ABOUT THIS TASK: Each line from the one with "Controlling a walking" through the last line of the material is to be printed exactly; no other line and no picture belongs in the copy.

RAW DATA:
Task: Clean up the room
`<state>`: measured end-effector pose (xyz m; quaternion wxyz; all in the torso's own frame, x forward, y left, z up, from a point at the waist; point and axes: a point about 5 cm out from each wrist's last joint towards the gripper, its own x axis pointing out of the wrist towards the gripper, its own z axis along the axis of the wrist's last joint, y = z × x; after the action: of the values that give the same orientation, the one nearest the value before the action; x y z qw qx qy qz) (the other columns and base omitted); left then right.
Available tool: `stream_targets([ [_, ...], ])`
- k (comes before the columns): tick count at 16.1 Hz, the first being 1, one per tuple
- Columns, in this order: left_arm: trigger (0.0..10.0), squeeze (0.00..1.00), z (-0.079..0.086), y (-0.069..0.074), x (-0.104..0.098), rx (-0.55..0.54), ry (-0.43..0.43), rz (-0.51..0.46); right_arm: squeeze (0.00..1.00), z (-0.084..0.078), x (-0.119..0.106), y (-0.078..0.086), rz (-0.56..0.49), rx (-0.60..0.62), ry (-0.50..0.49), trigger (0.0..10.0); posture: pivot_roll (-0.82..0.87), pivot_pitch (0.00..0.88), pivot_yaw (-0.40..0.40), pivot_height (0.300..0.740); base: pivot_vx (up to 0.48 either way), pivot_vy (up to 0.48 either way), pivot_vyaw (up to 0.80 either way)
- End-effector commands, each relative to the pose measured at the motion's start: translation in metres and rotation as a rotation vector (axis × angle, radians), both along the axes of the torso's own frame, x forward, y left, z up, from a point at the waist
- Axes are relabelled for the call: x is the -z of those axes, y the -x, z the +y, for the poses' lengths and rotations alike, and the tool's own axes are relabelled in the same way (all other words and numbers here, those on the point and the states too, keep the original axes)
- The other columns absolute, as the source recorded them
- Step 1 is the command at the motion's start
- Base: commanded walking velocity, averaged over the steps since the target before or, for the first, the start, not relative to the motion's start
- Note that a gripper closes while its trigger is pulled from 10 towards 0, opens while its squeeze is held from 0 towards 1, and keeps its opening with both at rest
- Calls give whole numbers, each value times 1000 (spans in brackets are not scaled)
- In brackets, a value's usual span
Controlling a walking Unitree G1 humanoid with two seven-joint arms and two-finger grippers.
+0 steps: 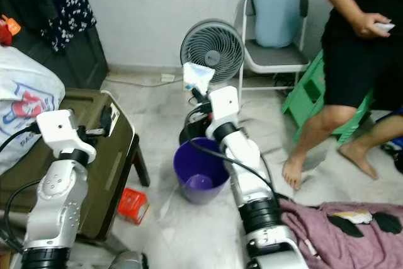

ANSWER TO THIS TASK:
Controlling a walking Unitree G1 humanoid with two seven-joint arms and two-finger grippers.
+0 steps: 

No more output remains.